Installing Clojupyter using Conda is the easiest way to get started with Clojupyter, but it does have some limitations, you may want to consult Clojupyter Usage Scenarios understand your options and the pros and cons of each of them.

Quickstart

The Quickstart way to install Clojupyter using Conda means doing 2 things:

  1. Install Anaconda
  2. Install Clojupyter using the package management tool conda which is included in Anaconda

Installing Anaconda

Go to the Anaconda web site, Click Download, select your preferred platform, and download the Python 3.7 edition of the Anaconda Distribution.

Installing Clojypyter

Once Anaconda is installed you use the included conda package management tool to install Clojupyter from Anaconda Cloud. Exactly how you run conda depends on the platform you are using, consult the Anaconda documentation.

With access to conda installing Clojupyter (which is available on the simplect channel in Anaconda Cloud) is straightforward:

> conda install -y -c simplect clojupyter
...elided...
Successfully installed Clojupyter into ~/anaconda3/share/jupyter/kernels/conda-clojupyter.\
\n\nexit(0)\n'
done
>

This should work on all supported platforms: Linux, MacOS and Windows.

More details on installing below.

Using Conda: Installing Clojupyter

You use the conda command to manage Conda environments and packages; this obviously includes Clojupyter. Conda is a full-featured package manager, in this document we focus on the very limited set of things you need to know to manage a conda-install instance of Clojupyter. There are features in conda which might be of interest to Clojupyter users (among other things conda allows you to manage 'environments' which enable you have multiple versions of your installed software; this can be used to switch between different version of Java, Clojure and Clojupyter), but we believe most Clojupyter users with more advanced requirements will want to switch to self-managed kernels and so we'll not spend much time on the possibilities and features of Conda. If you are interested see the technical documentation conda. There is additional documentation in the following section titled Using Conda: Using Environments which will help guide you through some of the caveats you may run into, but it is not expected to be comprehensive. You may wish to jump ahead and familiarize yourself with that first before proceeding if you plan on using environments, but it is considered optional and the following will still apply.

Clojupyter is available as the clojupyter package on the simplect channel in Anaconda Cloud.

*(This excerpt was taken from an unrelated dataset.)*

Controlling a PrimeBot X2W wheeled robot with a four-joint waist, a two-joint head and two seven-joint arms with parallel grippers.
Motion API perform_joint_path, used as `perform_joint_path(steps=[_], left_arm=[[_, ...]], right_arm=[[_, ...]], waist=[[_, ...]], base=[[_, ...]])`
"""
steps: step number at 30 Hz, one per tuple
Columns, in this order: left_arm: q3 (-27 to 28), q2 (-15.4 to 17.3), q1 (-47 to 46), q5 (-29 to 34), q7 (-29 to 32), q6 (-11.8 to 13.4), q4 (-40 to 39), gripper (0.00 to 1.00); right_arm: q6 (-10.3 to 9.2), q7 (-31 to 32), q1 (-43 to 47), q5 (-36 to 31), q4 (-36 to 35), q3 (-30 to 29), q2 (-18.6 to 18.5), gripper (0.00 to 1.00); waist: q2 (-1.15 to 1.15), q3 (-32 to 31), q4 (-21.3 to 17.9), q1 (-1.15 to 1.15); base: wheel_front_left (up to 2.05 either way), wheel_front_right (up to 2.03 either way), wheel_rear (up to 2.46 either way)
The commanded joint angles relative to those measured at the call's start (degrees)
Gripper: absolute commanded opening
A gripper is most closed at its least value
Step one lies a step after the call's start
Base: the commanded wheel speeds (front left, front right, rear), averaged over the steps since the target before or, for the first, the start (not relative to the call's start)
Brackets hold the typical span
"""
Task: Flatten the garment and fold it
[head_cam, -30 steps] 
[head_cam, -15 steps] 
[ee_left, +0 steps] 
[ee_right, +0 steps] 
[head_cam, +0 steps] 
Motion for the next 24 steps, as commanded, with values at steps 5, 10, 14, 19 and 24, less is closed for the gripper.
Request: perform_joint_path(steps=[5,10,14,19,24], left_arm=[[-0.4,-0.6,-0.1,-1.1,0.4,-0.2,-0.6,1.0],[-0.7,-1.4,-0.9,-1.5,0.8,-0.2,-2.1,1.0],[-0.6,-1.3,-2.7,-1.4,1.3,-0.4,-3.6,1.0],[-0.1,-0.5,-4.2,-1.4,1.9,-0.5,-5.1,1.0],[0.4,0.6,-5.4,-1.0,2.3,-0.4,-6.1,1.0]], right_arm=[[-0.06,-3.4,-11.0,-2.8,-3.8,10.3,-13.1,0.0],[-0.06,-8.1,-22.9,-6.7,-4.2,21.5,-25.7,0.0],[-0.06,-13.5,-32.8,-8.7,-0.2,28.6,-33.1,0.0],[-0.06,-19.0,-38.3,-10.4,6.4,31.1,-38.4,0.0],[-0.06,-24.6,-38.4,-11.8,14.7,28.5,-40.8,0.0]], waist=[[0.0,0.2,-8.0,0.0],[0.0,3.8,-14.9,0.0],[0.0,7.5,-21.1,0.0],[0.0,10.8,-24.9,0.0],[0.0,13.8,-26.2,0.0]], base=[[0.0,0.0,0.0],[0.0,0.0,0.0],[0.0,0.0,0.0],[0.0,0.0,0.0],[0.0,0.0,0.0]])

To do a basic install, use the conda subcommand install:

> conda install -y -c simplect clojupyter
Collecting package metadata (repodata.json): done
Solving environment: done

## Package Plan ##

  environment location: ~/anaconda3

  added / updated specs:
    - clojupyter


The following NEW packages will be INSTALLED:

  clojupyter         simplect/osx-64::clojupyter-0.2.3snapshot-2
  maven              conda-forge/osx-64::maven-3.6.0-0


Preparing transaction: done
Verifying transaction: done
Executing transaction: | b'Clojupyter v0.2.3-SNAPSHOT - \n\n \
Successfully installed Clojupyter into ~/anaconda3/share/jupyter/kernels/conda-clojupyter.\
\n\nexit(0)\n'
done
>

Conda organizes software into packages which have versions which can be built and deployed multiple times with a build number, and delivers it on channels. Clojupyter is available on the simplect channel which you will always have to specify since it is not among the default channels in Anaconda Cloud (you can configure conda to use the channel by default, though, see Conda configuration for details).

You can install a package simply by specifying the package name, or be more specific and indicate which version and/or build number you want to install. The way to express the package/version/build is known as a package_spec.

To install the most recent version of Clojupyter:

> conda install -c simplect clojupyter

To install a specific version (giving you the build with the highest build number):

> conda install -c simplect clojupyter=0.2.3snapshot

To install a specific build of a specific version (here: build number 2):

> conda install -c simplect clojupyter=0.2.3snapshot=2

Conda will normally prompt you to confirm the action it is about to take; you can tell it to skip prompting using the -y flag.

Using both version and buildnum enables you tell conda to go back and forth between versions as needed, including downgrades (note the warning from conda in the middle of the output):

> conda list | grep clojupyter
clojupyter                0.2.3snapshot                 2    simplect

> conda install -y -c simplect clojupyter=0.2.3snapshot=1
Collecting package metadata (repodata.json): done
Solving environment: done

## Package Plan ##

  environment location: ~/anaconda3

  added / updated specs:
    - clojupyter==0.2.3snapshot=1


The following packages will be DOWNGRADED:

  clojupyter                                0.2.3snapshot-2 --> 0.2.3snapshot-1


Preparing transaction: done
Verifying transaction: done
Executing transaction: \ b'Clojupyter v0.2.3-SNAPSHOT@ ... \
Successfully installed Clojupyter into ...
done

> conda list | grep clojupyter
clojupyter                0.2.3snapshot                 1    simplect
>

In the conda list output the columns left to right are 'Package Name', 'Package Version', 'Package Build Number', and 'Channel Name'.

Conda will occasionally want to upgrade other components than Clojupyter (including conda itself) when you use package management commands related to Clojupyter. If you want to control how conda upgrades components and dependencies consult the conda technical documentation for the relevant command.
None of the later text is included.